PROBLEM REQUIREMENTS ▸
The line holding "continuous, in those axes" and every line after it through the end of the entries below: retype these exactly and nothing more.

===== ENTRIES PROVIDED =====

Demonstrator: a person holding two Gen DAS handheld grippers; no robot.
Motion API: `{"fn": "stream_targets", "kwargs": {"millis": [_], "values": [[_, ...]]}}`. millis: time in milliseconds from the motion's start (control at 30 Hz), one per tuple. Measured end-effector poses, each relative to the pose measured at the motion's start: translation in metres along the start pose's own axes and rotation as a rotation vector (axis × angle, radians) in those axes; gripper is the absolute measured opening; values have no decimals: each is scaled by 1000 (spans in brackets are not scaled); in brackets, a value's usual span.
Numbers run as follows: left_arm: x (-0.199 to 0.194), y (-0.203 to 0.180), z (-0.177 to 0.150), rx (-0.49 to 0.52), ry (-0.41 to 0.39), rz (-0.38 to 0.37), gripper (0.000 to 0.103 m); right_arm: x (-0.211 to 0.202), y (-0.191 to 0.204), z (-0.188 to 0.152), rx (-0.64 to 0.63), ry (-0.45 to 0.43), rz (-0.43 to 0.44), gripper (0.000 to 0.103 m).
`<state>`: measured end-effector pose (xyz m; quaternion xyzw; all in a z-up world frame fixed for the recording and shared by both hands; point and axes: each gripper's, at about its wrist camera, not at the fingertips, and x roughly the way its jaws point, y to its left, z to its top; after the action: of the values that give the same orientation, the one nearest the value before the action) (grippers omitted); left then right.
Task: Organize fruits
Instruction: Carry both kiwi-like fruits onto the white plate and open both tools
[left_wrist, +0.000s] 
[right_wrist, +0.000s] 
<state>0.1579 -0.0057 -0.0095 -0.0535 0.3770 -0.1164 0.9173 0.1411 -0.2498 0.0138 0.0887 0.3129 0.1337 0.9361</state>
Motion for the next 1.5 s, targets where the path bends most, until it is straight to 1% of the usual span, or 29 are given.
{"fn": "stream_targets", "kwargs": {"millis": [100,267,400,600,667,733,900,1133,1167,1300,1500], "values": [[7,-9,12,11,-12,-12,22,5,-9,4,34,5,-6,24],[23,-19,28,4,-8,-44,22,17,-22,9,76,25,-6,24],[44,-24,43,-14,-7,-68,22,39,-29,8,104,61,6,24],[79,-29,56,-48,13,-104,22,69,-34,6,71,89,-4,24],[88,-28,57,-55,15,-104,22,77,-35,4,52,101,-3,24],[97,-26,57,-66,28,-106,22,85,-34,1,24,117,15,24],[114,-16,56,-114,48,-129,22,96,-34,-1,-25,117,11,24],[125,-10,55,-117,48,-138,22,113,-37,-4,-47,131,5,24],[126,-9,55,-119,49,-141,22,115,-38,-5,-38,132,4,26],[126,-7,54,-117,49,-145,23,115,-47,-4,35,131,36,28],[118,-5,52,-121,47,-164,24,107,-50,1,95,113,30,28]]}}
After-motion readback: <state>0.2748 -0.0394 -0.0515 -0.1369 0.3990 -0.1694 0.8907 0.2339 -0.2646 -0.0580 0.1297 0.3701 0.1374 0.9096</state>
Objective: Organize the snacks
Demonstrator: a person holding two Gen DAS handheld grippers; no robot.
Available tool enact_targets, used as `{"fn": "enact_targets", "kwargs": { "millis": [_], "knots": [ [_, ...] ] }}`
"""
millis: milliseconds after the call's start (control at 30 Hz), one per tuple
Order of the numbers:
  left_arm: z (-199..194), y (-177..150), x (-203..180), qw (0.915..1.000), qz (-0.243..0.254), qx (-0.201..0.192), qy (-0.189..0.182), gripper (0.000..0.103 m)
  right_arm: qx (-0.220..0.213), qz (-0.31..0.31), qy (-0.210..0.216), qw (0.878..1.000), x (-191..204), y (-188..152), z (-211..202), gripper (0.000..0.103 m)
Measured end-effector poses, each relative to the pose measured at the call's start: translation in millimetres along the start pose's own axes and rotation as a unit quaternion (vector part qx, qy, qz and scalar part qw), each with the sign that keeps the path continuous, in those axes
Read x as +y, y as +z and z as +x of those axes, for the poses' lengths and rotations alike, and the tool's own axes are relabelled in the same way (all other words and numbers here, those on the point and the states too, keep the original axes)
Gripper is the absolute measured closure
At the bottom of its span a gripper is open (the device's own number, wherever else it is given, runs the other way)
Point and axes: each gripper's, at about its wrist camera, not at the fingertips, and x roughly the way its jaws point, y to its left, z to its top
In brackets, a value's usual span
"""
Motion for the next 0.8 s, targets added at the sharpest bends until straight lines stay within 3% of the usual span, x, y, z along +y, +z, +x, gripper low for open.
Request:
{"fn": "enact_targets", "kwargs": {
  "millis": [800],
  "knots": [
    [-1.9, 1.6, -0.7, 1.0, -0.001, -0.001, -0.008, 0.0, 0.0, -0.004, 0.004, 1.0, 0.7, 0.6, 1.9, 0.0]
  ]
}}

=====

SOLUTION TO THIS EXERCISE ▸
Measured end-effector poses, each relative to the pose measured at the call's start: translation in millimetres along the start pose's own axes and rotation as a unit quaternion (vector part qx, qy, qz and scalar part qw), each with the sign that keeps the path continuous, in those axes
Read x as +y, y as +z and z as +x of those axes, for the poses' lengths and rotations alike, and the tool's own axes are relabelled in the same way (all other words and numbers here, those on the point and the states too, keep the original axes)
Gripper is the absolute measured closure
At the bottom of its span a gripper is open (the device's own number, wherever else it is given, runs the other way)
Point and axes: each gripper's, at about its wrist camera, not at the fingertips, and x roughly the way its jaws point, y to its left, z to its top
In brackets, a value's usual span
"""
Motion for the next 0.8 s, targets added at the sharpest bends until straight lines stay within 3% of the usual span, x, y, z along +y, +z, +x, gripper low for open.
Request:
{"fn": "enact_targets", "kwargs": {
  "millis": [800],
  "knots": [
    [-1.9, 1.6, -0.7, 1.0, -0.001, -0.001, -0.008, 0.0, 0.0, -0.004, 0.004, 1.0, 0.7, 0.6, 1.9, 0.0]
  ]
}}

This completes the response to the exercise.